#### [ACTIVITY]
Begin at the top of the following data. Copy each line exactly until you have copied the line containing "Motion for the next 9".

#### [RECORDS FOR PROCESSING]
————————

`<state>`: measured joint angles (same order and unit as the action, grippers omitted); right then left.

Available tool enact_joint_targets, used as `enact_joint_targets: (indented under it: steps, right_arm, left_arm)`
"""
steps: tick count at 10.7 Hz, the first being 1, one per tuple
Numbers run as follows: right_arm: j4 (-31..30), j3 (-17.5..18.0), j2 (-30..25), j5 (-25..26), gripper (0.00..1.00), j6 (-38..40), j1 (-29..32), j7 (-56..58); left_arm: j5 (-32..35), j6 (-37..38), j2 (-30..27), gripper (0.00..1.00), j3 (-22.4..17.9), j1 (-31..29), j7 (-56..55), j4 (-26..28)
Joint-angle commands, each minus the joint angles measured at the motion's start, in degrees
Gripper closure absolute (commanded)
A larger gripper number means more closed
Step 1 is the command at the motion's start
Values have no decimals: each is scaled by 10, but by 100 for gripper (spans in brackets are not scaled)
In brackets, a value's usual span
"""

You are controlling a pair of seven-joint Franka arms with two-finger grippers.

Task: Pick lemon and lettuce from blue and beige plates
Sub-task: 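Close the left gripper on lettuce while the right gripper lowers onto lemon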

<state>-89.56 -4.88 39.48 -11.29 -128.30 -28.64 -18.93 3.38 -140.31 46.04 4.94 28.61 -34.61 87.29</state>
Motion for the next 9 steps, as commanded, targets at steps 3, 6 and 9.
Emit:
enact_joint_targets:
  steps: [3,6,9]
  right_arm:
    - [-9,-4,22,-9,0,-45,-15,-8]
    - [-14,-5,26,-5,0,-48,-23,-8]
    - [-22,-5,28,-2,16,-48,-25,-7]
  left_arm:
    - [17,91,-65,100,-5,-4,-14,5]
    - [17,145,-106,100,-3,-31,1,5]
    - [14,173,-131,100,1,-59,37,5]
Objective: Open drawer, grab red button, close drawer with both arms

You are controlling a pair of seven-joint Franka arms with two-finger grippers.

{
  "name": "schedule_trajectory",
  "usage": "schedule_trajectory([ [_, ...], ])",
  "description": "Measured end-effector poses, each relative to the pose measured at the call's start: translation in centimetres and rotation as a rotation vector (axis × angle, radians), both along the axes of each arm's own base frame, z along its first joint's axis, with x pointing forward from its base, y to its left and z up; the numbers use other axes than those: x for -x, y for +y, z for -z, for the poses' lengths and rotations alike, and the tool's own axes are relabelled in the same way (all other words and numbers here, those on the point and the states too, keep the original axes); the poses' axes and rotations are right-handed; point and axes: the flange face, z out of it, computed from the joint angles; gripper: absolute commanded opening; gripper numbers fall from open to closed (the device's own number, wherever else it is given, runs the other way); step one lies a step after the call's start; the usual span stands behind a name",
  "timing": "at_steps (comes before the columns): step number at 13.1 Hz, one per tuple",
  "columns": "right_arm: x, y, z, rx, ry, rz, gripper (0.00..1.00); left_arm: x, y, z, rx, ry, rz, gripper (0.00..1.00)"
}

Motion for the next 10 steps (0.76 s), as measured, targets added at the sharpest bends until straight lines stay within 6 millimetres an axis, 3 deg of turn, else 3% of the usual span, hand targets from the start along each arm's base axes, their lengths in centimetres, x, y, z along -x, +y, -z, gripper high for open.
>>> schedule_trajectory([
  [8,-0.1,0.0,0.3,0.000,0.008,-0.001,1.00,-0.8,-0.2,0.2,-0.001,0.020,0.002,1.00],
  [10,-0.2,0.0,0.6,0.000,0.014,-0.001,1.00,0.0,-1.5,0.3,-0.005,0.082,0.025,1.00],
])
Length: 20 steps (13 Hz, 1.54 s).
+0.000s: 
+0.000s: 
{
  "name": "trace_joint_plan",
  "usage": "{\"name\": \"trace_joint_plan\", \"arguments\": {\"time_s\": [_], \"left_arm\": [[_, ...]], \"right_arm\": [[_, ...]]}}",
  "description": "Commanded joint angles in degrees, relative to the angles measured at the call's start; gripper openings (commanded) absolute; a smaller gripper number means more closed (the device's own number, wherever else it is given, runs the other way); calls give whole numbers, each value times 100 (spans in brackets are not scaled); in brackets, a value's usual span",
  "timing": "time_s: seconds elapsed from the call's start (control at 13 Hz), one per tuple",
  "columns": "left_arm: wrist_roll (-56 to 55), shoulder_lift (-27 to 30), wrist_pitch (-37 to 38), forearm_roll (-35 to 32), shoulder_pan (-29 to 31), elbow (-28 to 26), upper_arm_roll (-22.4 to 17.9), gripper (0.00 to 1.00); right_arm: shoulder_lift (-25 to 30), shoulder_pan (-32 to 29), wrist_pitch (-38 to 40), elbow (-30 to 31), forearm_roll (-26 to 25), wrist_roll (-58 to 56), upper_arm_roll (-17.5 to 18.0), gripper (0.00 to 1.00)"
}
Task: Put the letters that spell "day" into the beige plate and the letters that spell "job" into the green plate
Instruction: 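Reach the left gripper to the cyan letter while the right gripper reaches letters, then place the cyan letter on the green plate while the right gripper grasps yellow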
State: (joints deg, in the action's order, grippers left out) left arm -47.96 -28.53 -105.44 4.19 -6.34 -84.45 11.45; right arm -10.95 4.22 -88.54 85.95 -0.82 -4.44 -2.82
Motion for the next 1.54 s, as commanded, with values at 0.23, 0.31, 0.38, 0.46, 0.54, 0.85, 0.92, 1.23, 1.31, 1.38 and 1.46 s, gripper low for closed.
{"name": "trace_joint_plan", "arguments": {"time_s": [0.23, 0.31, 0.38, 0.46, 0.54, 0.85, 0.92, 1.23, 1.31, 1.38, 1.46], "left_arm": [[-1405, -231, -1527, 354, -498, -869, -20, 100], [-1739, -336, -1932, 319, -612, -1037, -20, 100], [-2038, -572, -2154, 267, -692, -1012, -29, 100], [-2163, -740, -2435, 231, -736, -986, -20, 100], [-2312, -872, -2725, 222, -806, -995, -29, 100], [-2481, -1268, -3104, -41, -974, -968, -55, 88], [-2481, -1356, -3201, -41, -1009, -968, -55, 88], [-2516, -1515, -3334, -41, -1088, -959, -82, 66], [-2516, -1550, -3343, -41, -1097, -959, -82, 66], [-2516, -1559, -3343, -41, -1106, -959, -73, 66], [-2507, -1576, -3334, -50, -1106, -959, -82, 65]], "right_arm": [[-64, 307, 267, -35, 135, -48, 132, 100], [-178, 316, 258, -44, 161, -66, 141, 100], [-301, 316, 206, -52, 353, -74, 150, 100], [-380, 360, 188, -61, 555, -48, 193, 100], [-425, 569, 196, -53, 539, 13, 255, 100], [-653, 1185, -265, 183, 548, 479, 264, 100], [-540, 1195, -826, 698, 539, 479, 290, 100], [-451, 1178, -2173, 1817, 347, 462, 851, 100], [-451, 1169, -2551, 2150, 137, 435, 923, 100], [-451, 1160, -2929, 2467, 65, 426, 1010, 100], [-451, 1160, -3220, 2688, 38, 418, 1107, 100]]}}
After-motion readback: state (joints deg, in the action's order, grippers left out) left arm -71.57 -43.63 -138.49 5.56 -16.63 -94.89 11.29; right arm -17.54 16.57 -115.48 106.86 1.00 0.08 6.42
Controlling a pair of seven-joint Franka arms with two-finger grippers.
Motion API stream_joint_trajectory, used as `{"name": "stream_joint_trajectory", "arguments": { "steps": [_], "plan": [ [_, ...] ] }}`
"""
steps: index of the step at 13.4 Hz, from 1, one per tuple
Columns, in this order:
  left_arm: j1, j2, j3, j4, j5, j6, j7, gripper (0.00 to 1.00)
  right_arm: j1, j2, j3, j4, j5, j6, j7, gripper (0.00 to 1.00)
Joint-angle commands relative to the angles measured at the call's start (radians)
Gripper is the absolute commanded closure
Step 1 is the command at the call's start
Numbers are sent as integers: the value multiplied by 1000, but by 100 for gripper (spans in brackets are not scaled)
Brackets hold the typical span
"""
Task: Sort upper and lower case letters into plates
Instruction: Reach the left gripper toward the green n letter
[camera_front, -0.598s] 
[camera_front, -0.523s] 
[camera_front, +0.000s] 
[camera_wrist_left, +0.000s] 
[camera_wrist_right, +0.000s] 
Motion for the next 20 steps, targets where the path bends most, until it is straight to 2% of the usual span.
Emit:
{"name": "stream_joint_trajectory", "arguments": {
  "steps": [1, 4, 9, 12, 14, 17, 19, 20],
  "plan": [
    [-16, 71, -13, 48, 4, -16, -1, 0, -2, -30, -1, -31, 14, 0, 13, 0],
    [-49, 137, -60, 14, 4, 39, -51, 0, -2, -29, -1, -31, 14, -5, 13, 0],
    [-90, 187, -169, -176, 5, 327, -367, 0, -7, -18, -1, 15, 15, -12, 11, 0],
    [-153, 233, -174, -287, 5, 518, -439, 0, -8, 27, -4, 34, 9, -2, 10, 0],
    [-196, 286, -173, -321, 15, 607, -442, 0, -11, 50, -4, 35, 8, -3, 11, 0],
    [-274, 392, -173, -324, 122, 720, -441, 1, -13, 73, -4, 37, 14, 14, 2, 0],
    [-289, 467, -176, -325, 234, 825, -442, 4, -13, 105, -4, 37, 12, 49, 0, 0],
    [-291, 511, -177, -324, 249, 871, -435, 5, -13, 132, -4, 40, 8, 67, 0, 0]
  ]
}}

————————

#### [SOLUTION TO THE PROBLEM]
`<state>`: measured joint angles (same order and unit as the action, grippers omitted); right then left.

Available tool enact_joint_targets, used as `enact_joint_targets: (indented under it: steps, right_arm, left_arm)`
"""
steps: tick count at 10.7 Hz, the first being 1, one per tuple
Numbers run as follows: right_arm: j4 (-31..30), j3 (-17.5..18.0), j2 (-30..25), j5 (-25..26), gripper (0.00..1.00), j6 (-38..40), j1 (-29..32), j7 (-56..58); left_arm: j5 (-32..35), j6 (-37..38), j2 (-30..27), gripper (0.00..1.00), j3 (-22.4..17.9), j1 (-31..29), j7 (-56..55), j4 (-26..28)
Joint-angle commands, each minus the joint angles measured at the motion's start, in degrees
Gripper closure absolute (commanded)
A larger gripper number means more closed
Step 1 is the command at the motion's start
Values have no decimals: each is scaled by 10, but by 100 for gripper (spans in brackets are not scaled)
In brackets, a value's usual span
"""

You are controlling a pair of seven-joint Franka arms with two-finger grippers.

Task: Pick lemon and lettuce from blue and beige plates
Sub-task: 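Close the left gripper on lettuce while the right gripper lowers onto lemon
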
<state>-89.56 -4.88 39.48 -11.29 -128.30 -28.64 -18.93 3.38 -140.31 46.04 4.94 28.61 -34.61 87.29</state>
Motion for the next 9 steps, as commanded, targets at steps 3, 6 and 9.

No additional output will be given.